Go through the data below and return each line containing the word "camera".

(Dataset excerpts)
============================================================

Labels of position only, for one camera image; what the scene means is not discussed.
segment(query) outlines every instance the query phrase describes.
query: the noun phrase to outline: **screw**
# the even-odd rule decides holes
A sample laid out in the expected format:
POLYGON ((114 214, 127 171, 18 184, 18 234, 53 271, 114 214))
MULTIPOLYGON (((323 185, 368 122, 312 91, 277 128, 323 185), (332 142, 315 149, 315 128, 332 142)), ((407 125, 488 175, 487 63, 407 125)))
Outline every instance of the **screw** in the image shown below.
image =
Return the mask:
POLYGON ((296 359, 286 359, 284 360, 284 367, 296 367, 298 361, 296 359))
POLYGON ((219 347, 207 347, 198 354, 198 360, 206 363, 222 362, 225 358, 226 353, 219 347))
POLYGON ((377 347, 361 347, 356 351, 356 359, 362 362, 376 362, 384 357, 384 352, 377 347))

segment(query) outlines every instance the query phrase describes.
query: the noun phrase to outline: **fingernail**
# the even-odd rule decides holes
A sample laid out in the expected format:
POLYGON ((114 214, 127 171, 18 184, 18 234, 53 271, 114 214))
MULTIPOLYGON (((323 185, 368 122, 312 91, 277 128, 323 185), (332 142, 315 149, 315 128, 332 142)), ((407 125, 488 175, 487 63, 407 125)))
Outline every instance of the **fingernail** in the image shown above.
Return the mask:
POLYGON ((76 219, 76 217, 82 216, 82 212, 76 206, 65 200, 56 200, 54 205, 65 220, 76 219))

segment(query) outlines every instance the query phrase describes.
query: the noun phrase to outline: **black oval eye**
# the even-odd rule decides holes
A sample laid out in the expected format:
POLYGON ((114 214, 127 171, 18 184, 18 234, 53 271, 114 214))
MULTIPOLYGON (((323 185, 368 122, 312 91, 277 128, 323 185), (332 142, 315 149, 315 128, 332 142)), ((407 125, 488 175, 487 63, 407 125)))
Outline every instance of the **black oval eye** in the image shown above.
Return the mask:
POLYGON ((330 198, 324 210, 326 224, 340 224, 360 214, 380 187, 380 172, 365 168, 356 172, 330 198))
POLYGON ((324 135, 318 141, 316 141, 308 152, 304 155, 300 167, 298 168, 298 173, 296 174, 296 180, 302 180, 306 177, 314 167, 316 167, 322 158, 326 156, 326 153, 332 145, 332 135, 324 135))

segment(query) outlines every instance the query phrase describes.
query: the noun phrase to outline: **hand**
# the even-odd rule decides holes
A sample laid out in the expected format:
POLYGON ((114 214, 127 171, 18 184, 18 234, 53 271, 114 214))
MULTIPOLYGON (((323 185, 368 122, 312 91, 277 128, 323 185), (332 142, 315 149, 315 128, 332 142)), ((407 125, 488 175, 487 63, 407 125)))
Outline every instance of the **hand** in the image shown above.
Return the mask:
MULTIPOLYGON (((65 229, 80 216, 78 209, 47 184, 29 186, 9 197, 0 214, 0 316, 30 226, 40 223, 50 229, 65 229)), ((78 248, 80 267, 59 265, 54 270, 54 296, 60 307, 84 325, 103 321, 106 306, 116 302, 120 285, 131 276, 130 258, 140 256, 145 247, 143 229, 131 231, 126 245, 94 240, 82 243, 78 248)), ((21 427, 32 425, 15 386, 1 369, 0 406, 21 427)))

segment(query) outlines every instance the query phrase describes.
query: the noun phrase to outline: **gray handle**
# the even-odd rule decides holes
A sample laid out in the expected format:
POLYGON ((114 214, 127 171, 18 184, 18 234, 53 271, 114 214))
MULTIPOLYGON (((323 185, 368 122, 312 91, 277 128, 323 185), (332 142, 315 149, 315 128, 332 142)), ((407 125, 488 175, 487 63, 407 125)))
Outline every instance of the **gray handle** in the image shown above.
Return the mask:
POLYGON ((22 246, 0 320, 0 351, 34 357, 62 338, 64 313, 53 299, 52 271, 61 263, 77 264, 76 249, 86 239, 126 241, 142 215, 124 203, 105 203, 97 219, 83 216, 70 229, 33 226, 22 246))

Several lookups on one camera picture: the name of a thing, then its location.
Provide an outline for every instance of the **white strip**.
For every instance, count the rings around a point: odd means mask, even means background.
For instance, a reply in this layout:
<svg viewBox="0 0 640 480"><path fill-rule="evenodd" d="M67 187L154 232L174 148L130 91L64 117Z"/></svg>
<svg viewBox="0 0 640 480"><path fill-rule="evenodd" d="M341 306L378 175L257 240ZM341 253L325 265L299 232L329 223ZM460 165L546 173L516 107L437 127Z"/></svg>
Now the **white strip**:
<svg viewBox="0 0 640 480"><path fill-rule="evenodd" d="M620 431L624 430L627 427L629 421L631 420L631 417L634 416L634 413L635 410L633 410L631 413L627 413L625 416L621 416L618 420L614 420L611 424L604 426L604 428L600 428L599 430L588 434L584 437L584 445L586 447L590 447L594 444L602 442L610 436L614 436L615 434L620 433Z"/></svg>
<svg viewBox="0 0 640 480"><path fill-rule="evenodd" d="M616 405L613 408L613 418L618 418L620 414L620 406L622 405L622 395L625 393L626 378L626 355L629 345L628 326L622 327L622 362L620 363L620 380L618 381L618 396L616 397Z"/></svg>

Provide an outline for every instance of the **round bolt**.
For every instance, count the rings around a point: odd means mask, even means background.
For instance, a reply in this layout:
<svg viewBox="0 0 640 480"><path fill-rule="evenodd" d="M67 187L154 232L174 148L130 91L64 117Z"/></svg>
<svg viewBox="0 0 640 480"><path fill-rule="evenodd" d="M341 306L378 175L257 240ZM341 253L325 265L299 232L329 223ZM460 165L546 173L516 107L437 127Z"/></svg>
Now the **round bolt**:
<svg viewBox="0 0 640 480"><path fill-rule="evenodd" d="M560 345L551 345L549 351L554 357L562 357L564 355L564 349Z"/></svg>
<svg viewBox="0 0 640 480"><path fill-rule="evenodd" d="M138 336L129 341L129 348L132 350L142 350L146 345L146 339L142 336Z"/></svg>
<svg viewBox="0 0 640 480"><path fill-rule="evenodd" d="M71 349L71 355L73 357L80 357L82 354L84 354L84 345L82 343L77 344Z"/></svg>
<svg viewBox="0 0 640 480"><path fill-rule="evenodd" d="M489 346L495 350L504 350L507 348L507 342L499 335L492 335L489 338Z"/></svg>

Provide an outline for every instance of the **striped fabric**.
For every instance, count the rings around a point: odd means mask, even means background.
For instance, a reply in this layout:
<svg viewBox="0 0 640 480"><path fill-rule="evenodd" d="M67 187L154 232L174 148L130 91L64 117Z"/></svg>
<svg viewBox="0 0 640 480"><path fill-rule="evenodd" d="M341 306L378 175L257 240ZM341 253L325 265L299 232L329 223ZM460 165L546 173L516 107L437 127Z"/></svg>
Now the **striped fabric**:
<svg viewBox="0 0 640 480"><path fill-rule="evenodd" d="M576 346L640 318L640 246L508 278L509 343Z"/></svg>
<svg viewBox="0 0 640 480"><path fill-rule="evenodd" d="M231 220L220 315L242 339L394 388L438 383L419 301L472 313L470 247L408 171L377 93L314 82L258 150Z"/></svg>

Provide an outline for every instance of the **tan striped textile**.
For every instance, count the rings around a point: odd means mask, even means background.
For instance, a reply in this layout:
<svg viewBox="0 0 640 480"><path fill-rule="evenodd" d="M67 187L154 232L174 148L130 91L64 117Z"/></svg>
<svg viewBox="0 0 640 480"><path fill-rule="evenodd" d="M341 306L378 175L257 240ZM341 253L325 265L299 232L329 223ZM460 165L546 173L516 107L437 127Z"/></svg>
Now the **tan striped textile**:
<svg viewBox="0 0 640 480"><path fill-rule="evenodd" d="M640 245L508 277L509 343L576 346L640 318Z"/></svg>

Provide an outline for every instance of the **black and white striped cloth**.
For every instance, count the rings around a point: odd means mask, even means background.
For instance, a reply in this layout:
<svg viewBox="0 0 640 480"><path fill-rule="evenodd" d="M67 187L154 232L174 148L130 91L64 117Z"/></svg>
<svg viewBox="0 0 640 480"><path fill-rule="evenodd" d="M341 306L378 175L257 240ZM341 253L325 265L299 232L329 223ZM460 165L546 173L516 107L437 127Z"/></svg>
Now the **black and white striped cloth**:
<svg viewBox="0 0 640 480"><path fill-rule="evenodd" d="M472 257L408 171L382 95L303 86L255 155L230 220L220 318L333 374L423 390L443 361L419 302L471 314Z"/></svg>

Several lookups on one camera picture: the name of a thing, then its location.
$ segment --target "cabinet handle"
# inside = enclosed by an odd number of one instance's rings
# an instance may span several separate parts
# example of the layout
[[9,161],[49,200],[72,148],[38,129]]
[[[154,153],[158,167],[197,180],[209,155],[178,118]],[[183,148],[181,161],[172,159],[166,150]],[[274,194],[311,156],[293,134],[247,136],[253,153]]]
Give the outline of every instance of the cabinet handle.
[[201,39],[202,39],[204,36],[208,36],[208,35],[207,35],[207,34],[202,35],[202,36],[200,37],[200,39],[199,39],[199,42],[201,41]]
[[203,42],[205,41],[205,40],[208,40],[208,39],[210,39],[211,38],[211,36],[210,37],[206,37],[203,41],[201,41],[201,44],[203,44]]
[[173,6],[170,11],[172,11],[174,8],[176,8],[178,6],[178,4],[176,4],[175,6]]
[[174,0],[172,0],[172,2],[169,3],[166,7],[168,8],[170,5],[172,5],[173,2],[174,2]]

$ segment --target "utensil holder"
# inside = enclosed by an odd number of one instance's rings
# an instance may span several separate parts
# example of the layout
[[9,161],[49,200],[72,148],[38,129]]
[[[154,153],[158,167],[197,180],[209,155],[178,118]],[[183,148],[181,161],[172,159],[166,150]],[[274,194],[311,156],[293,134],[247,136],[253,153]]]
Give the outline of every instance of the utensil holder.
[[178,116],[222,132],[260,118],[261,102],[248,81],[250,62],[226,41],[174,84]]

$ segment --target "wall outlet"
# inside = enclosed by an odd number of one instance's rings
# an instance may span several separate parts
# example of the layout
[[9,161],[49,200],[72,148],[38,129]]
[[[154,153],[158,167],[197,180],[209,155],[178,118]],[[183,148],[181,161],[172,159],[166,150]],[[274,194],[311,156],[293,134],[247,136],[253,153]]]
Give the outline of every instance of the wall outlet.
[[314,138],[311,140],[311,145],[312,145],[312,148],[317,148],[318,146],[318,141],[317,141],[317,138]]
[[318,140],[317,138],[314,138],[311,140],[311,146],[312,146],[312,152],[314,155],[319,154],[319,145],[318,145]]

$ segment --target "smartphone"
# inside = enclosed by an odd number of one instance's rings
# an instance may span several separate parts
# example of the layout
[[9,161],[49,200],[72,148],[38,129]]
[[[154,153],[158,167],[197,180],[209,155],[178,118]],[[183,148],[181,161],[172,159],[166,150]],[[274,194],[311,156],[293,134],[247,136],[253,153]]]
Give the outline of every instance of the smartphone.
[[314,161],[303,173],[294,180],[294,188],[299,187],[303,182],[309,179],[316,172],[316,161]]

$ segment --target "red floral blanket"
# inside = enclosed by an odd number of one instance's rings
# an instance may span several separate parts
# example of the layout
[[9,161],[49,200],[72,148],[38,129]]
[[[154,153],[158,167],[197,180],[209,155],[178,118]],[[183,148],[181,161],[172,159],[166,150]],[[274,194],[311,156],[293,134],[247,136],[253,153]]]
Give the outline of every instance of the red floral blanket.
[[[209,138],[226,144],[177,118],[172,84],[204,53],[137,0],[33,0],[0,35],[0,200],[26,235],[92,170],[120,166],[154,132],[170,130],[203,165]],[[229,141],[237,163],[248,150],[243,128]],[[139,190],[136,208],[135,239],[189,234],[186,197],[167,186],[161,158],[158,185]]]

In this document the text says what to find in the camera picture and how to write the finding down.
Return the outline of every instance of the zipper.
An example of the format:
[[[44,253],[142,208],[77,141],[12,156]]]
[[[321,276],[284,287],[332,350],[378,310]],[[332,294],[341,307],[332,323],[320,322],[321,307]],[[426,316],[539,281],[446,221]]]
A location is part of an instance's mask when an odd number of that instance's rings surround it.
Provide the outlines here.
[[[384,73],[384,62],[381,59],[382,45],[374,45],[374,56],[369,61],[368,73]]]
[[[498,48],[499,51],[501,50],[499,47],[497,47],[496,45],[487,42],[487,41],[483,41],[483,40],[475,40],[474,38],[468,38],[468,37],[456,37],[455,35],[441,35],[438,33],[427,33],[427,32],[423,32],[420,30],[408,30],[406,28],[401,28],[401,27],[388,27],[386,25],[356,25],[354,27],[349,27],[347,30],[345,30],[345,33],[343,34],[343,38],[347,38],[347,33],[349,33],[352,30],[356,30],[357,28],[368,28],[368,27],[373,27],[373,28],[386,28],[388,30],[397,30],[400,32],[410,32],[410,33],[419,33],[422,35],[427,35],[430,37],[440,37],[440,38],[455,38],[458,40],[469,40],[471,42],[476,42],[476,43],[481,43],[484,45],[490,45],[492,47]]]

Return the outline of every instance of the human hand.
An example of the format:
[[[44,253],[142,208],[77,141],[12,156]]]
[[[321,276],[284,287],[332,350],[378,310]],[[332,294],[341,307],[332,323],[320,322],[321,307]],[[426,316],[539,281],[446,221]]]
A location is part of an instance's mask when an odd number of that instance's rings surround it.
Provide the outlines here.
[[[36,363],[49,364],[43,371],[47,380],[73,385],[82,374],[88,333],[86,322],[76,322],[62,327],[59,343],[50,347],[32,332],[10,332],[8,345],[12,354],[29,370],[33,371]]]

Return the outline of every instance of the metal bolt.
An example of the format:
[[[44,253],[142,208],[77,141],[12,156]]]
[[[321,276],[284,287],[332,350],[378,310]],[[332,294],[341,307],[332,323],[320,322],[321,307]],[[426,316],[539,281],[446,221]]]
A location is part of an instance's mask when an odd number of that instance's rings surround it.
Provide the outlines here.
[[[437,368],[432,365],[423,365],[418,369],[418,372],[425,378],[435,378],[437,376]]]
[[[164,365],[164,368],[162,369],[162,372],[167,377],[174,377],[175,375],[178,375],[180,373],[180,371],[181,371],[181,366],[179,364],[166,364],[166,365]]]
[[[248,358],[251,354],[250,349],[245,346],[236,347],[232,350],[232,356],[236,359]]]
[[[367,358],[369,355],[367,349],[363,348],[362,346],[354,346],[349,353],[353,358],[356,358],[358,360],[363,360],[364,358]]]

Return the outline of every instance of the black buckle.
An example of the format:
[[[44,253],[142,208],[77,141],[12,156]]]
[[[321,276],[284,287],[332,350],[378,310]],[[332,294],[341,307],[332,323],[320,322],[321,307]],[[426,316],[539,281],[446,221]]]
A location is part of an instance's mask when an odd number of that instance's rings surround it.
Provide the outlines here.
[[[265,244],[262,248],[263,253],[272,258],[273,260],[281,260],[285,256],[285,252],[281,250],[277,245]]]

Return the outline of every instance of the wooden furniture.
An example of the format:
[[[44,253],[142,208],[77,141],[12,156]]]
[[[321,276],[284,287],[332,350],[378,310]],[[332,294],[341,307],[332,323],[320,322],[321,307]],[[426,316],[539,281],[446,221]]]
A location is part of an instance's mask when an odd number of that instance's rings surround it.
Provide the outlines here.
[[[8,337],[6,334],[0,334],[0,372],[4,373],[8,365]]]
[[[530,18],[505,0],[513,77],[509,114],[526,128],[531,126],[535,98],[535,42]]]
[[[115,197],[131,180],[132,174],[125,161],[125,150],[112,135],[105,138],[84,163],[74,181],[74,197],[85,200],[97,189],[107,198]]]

============================================================

**Answer to this exercise:**
Labels of position only, for one camera image; what the scene means is not discussed.
Several lookups on one camera picture: the name of a thing, then its location.
Several lookups on one camera picture: the name of a thing, then its location.
In this document the text says what to find in the camera picture and how to write the finding down.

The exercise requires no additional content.